From the data below, return the exact lines starting at the line containing "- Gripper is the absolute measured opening" and ending at the line containing "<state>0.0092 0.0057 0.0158", both included, and nothing else.

----------

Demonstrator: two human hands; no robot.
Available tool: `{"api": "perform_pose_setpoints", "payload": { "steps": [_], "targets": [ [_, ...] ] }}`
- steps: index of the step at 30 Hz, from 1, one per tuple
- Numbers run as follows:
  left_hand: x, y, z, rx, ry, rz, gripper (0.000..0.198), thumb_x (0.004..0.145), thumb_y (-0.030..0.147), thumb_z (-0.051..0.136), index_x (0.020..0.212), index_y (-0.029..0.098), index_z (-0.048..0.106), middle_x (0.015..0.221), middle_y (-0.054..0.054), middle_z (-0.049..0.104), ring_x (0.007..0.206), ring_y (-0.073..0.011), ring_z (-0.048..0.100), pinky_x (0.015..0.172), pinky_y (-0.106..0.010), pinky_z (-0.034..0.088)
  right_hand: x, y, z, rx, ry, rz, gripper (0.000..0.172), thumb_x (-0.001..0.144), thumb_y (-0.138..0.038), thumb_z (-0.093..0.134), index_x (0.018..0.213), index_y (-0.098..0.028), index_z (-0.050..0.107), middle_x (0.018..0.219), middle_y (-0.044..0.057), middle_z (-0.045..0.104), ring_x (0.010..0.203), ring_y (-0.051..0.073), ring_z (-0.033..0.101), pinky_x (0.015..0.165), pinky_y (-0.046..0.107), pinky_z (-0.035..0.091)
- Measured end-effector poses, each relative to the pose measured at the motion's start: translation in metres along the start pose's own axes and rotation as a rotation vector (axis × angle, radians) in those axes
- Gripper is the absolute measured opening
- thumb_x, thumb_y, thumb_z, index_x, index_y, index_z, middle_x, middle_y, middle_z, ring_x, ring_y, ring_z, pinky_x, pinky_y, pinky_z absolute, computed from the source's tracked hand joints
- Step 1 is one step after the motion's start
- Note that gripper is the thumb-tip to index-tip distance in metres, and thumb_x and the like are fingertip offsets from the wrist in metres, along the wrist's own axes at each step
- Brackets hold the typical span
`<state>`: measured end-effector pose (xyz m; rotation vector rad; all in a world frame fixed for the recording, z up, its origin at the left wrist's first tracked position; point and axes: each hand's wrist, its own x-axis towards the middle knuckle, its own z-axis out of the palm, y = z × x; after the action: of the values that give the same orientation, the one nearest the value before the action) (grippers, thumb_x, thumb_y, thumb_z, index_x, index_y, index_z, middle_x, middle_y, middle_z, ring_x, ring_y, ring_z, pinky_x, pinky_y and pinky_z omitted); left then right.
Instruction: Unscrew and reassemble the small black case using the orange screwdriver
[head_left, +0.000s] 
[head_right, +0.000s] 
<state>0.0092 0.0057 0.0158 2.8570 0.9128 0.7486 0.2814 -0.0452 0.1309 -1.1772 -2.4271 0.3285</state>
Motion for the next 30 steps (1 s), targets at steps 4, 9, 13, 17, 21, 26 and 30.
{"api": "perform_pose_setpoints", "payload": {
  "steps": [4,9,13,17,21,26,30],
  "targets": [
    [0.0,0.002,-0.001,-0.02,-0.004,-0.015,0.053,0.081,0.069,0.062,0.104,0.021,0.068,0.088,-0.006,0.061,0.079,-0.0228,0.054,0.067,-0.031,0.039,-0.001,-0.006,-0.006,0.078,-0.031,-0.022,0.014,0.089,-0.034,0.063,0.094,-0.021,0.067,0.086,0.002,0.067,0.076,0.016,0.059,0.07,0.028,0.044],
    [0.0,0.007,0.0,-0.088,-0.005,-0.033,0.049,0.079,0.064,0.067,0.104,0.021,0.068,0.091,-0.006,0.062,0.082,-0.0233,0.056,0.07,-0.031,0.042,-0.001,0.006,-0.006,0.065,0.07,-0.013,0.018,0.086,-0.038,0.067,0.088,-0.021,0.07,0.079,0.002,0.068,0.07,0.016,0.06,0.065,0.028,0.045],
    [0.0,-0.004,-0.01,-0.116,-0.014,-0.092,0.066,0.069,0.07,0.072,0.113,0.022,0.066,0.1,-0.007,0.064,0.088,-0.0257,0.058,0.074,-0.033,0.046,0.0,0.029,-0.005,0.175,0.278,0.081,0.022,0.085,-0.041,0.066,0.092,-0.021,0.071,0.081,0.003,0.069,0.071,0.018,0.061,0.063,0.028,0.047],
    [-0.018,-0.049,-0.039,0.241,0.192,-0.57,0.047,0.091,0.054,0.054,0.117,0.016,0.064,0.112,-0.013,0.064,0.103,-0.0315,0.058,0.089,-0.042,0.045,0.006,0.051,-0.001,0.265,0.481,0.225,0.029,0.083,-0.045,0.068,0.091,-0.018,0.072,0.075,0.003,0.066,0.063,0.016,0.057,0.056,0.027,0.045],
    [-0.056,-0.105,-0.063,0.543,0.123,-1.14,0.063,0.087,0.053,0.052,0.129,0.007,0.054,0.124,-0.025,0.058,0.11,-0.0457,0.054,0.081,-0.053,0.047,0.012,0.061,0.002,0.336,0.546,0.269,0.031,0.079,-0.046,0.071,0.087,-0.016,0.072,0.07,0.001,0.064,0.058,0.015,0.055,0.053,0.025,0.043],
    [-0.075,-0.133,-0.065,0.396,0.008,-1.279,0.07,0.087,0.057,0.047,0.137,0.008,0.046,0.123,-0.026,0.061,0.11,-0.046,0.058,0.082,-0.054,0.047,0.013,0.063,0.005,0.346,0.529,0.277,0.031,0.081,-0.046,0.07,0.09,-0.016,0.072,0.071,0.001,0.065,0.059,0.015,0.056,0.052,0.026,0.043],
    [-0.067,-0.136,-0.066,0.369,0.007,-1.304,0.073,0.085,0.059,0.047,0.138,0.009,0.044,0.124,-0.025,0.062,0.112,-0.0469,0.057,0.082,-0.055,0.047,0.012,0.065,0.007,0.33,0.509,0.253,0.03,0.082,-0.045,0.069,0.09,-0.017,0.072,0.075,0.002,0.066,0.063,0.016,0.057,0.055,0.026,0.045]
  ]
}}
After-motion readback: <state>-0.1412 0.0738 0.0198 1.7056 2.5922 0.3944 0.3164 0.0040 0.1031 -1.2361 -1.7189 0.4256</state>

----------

** ANSWER AREA **
- Gripper is the absolute measured opening
- thumb_x, thumb_y, thumb_z, index_x, index_y, index_z, middle_x, middle_y, middle_z, ring_x, ring_y, ring_z, pinky_x, pinky_y, pinky_z absolute, computed from the source's tracked hand joints
- Step 1 is one step after the motion's start
- Note that gripper is the thumb-tip to index-tip distance in metres, and thumb_x and the like are fingertip offsets from the wrist in metres, along the wrist's own axes at each step
- Brackets hold the typical span
`<state>`: measured end-effector pose (xyz m; rotation vector rad; all in a world frame fixed for the recording, z up, its origin at the left wrist's first tracked position; point and axes: each hand's wrist, its own x-axis towards the middle knuckle, its own z-axis out of the palm, y = z × x; after the action: of the values that give the same orientation, the one nearest the value before the action) (grippers, thumb_x, thumb_y, thumb_z, index_x, index_y, index_z, middle_x, middle_y, middle_z, ring_x, ring_y, ring_z, pinky_x, pinky_y and pinky_z omitted); left then right.
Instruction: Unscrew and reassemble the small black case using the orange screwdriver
[head_left, +0.000s] 
[head_right, +0.000s] 
<state>0.0092 0.0057 0.0158 2.8570 0.9128 0.7486 0.2814 -0.0452 0.1309 -1.1772 -2.4271 0.3285</state>

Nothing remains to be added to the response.